Professor Marcel Barnard of the Protestant Theological University, Amsterdam, delivered the first keynote of the conference Youth ministry in Everyday Life. I loved his turn of phrase where he described youth ministry when leaving behind ecclesiastical basis would find itself “nestled in the fault of everyday life.” And he diagnosed the reformed tradition as “noise rather than distinction”. Slightly harsh point, but beautifully made. His main metaphor based around the Netherlands constant fight against being flooded. That means the land needed both protection (in the form of dykes) and also to use the power of the water. A system of simultaneously both resisting and utilising the threat. For Barnard the key point was how do we achieve this balance point, going too far one way or the other cannot adequately deal with the issue, which Barnard tied into youth ministries response to the secularisation of society.

We had two further sessions on the evening of day 1. Tim Leeson had a session on Theological Explorations Around Identity, as Shaped by Popular Culture. In this session Lesson considered society using the mimetic theory of Rene Girard, the concept of the collapse of structure and the overwhelming tyranny of choice leaving us with a society that renders young people into the space of Tillich’s nonbeing. The paper suggested that Popular culture is the new structure, giving a sense of community. For Leeson this analysis led to a radical suggestion that the aim of the youth minister/worker was about personal faith, as they develop their own personal faith they step forward in peace (which is that faith.) This sidesteps youth ministry as a ministry to others as much as it is a ministry to the self. This view has a number of questions attached to it. Not least what does this mean in an era of accountability and measuring outcomes, as youth work (and youth ministry) seeks to professionalise. While it seems strange to deal with the internal private faith of the worker rather than the defensive, public, “its all about the kids.” I like the honesty of this move, I think it can be liberational in terms of refocusing what we do as youth ministry outwit previous touchstones of Christian Education or evangelism.
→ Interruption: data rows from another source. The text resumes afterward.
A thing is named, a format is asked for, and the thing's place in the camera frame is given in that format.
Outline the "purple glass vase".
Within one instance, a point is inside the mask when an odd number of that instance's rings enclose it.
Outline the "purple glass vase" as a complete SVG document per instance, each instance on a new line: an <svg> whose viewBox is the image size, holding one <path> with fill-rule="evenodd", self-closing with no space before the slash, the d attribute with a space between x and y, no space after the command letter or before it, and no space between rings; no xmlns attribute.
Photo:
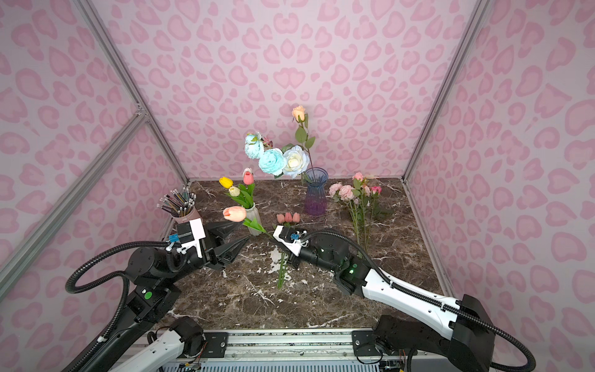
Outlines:
<svg viewBox="0 0 595 372"><path fill-rule="evenodd" d="M307 185L305 212L314 216L325 214L327 208L325 186L328 172L320 167L312 167L305 172L305 181Z"/></svg>

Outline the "small pink twin rose stem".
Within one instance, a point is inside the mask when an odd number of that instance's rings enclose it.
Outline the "small pink twin rose stem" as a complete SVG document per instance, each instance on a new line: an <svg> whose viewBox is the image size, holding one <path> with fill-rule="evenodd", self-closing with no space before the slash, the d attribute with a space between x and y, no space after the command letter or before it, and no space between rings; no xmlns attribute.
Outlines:
<svg viewBox="0 0 595 372"><path fill-rule="evenodd" d="M359 194L359 190L354 186L342 182L336 182L329 188L329 196L335 202L344 204L349 210L357 243L361 243L362 227L364 226L360 221Z"/></svg>

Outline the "light pink double peony stem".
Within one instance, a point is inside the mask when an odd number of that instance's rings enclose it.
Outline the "light pink double peony stem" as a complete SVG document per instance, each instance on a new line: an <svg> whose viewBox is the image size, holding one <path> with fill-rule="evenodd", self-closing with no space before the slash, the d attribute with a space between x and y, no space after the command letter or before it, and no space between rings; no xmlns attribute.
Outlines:
<svg viewBox="0 0 595 372"><path fill-rule="evenodd" d="M361 184L359 188L355 189L358 196L353 200L355 205L355 221L357 224L357 232L361 237L367 234L367 213L371 211L371 191L366 184Z"/></svg>

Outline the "salmon pink rose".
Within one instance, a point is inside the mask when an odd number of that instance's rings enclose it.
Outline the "salmon pink rose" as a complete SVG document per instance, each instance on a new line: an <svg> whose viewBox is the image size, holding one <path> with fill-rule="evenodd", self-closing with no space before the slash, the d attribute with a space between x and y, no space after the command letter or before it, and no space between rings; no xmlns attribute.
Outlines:
<svg viewBox="0 0 595 372"><path fill-rule="evenodd" d="M357 172L353 176L353 186L359 188L361 184L366 184L368 186L368 179L361 172ZM361 237L361 243L359 243L365 250L368 248L368 232L369 229L367 227L367 234Z"/></svg>

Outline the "magenta rose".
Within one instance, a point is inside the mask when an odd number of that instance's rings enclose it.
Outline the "magenta rose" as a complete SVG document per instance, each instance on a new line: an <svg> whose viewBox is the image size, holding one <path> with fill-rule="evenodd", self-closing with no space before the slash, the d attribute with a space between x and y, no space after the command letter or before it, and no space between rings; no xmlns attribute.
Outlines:
<svg viewBox="0 0 595 372"><path fill-rule="evenodd" d="M382 221L390 214L381 201L381 186L373 186L370 188L370 216L375 221Z"/></svg>

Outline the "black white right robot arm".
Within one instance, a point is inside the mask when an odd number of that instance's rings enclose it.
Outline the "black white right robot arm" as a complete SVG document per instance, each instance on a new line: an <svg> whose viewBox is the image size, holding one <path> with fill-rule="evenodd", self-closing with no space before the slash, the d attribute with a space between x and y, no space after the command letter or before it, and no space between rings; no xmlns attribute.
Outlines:
<svg viewBox="0 0 595 372"><path fill-rule="evenodd" d="M374 333L382 353L428 351L461 371L536 368L528 347L496 327L473 296L455 299L402 281L382 270L361 245L333 229L307 232L278 226L274 239L297 262L332 272L341 292L383 303L412 318L405 322L381 317Z"/></svg>

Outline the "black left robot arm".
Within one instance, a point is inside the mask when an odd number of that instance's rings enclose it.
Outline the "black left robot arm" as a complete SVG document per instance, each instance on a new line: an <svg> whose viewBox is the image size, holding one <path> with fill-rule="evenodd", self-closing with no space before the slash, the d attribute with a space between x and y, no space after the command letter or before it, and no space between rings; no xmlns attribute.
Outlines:
<svg viewBox="0 0 595 372"><path fill-rule="evenodd" d="M172 310L181 296L178 281L203 268L221 271L234 262L250 240L249 236L229 240L238 227L238 223L230 221L202 224L196 219L178 225L175 238L123 243L82 264L66 281L68 293L91 291L118 277L123 289L113 317L65 369L110 370L125 351ZM79 284L94 266L128 250L133 253L125 270Z"/></svg>

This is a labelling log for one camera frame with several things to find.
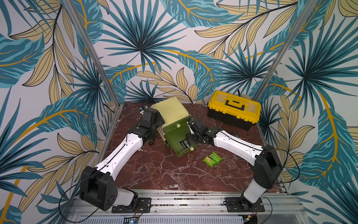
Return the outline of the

Youth Ministry becomes about living out life in a Godly way and in the way providing more significant care for the young people based on this internal change.

This session was back to back with a session by Dickson Ogidi Lived religion in Christian Youth Ministry: A pragmatic African reflection. Ogidi presented some of his research into youth ministry in Nigeria. The presentation wrestled with a basic disconnect between the identity of person X – who on Sunday is the church going religious leader, involved in teaching the young people at church, and on Monday is a business man whose faith doesn’t impact their life. Ogidi picks up the idea of christian caregiving as a key aspect of lived religion, if this lived caregiving expression is absent from christian youth ministry then the youth ministry is irrelevant to the lives of the young people. (Caregiving is defined as actions which engage with a pragmatic, social meeting of needs of the young person). This picked up on Lesson’s thoughts about the role of the personal faith development of the youth minister. For Ogidi the answer lies in the youth minister making use of reflective practice methods.
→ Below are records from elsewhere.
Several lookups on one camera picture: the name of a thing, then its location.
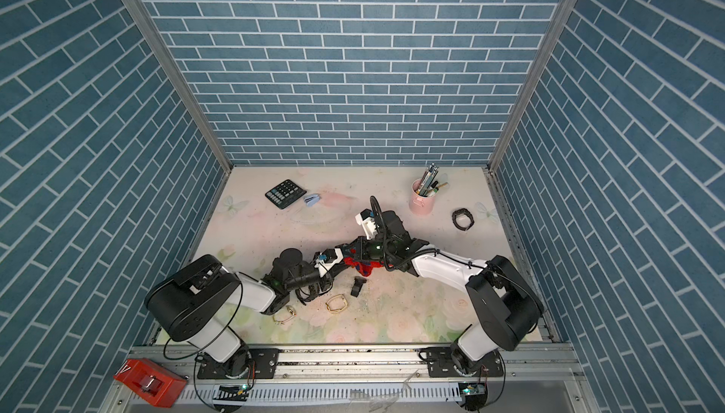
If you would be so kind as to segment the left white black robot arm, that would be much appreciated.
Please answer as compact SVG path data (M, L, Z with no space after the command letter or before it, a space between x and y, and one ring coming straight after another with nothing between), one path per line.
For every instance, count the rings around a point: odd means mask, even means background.
M216 318L222 307L272 316L294 294L307 292L311 301L332 288L334 277L346 268L345 258L342 249L332 248L309 262L300 250L286 249L275 258L270 273L257 280L207 254L154 286L145 307L172 341L188 342L225 364L241 356L244 344L230 321Z

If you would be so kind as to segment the light blue stapler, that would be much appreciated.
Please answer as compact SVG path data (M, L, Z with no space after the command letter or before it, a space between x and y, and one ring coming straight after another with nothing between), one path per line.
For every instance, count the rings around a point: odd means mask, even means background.
M318 203L320 200L321 200L321 196L317 193L310 194L310 195L304 197L304 203L305 203L306 207L313 206L316 203Z

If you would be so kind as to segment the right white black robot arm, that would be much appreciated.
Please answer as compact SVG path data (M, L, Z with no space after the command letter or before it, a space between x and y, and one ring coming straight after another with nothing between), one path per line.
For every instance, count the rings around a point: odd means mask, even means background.
M366 239L352 256L361 266L433 279L468 296L477 322L451 344L451 359L460 373L477 373L497 350L515 350L543 317L541 300L508 258L485 261L447 253L411 237L392 210L366 209L355 220Z

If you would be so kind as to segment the red blue towel cloth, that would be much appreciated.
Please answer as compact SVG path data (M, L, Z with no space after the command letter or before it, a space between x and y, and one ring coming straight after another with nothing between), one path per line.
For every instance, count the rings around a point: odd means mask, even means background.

These sessions made me think about move to professionalism that Professional Youth Work has made. Both the sessions questioned how youth ministry affects the lives of the youth minister, and suggest that the space for improvement and response is within a coherent professional response to the “ministry” they practice, perhaps this is an echoing of that professionalism move?
While I like the professionalism move, I see danger inherent to this professionalism of youth ministry. One of the key aspects of christian youth ministry is its reliance and strength in volunteerism. Volunteerism does not automatically preclude being professional. Just as being professionalism does not automatically act as an introduction to the cult of the expert, and by default, a learned helplessness of others. I think this stuff is dangerous ground that needs a lot of carful and deliberate actions, but the flip side is that these risks can bring us to a space of an engaged and switched on volunteer base. (I agree with Andrew Root that one of the failures of the reformation was in its lack of ability to bring about its promise of the priesthood of all believers into reality. Instead we got another class of priests.)

Day Two
Started with a form of worship led by one of the students at PthU. It was mostly sung with calls and responses, I really liked that, it was very good.
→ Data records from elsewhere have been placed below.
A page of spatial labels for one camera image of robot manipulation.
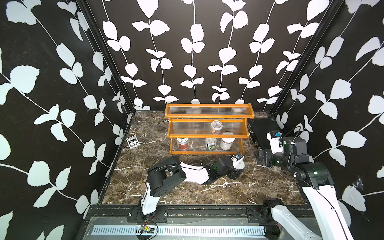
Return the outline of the small clear seed jar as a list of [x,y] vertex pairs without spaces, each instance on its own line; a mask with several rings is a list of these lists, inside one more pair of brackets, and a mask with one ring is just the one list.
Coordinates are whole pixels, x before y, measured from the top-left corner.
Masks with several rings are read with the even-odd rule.
[[223,123],[219,120],[214,120],[211,122],[211,132],[214,135],[219,135],[223,128]]

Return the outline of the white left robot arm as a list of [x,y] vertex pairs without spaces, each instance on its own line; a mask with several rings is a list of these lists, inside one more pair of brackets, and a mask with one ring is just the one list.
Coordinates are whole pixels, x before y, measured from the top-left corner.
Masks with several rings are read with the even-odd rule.
[[173,156],[152,166],[147,171],[146,192],[140,203],[142,214],[154,213],[161,196],[169,194],[183,182],[209,185],[225,176],[236,180],[245,170],[244,158],[238,152],[232,156],[222,156],[215,162],[192,166]]

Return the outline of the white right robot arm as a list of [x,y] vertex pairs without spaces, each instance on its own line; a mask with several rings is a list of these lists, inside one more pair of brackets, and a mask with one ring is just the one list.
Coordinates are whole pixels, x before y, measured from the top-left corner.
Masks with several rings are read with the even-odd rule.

The morning continued with two sessions, first Anita Cloete spoke about Films as a site of meaning making: A Practical Theological reflection. I found this session hard to engage with. I blame jetlag.

Then onto Mark Montgomery’s session Youth Ministry and the everyday life of church. His session was based on an autobiographic theological reflection and some initial research. Mark questioned if youth ministry is a pillar of the church rather than pioneer of the church? This struck me as important as many early voices in youth work/ youth ministry are now either involved in denominational churches as minister or priest, and/or emerging church as church planters/missional people. Montgomery gave the opinion that Youth Ministry is now the most powerful structure of the church. It is a bold claim, and I am not sure how much I agree with that, but the evidence within the CofE seems persuasive. The session did make me question the role of youth ministry as an ordained ministry within the church. What would an ordained youth ministry look like for the church. Would the church hierarchy accept youth ministry ordination as defensive move to buy a few more years of the existing church power structure (arguably what the Church of Scotland’s Youth Assembly has done for the CofS head office) and if youth ministry ordination was used this way, could it herald a different way of being church? (a move that arguably the Church of Scotland’s Youth Assembly has not achieved, yet.)

Our second Keynote of the conference came from Sarah Dunlop Paradigms for mission: London Youth Ministers, reporting on an AHRC funded research into some London megachurches and social engagement. Interesting study, using missional paradigms to provide analysis of the churches and their way of working. For me the key question was why these massive churches with thousands of members seemed to have such a tough time getting alongside the young people of the local estates, while attracting hundreds of students from around the greater London area to come to their services. This division seemed to be present in all the case studies Dunlop reported on. A lack of young people living geographically close to the church location, and plethora of students and young adults coming in from miles away to church. This session led me to reflect on my experience working in a small church in the west end of Glasgow. Every year various students would come to our church to try it out, they would try the other churches until they found a home in one of the churches utilising a form or worship similar to the case study churches. These churches were deliberately opened geographically very close to the church I worked at, but had a large gathered student congregation based mostly on contemporary worship music.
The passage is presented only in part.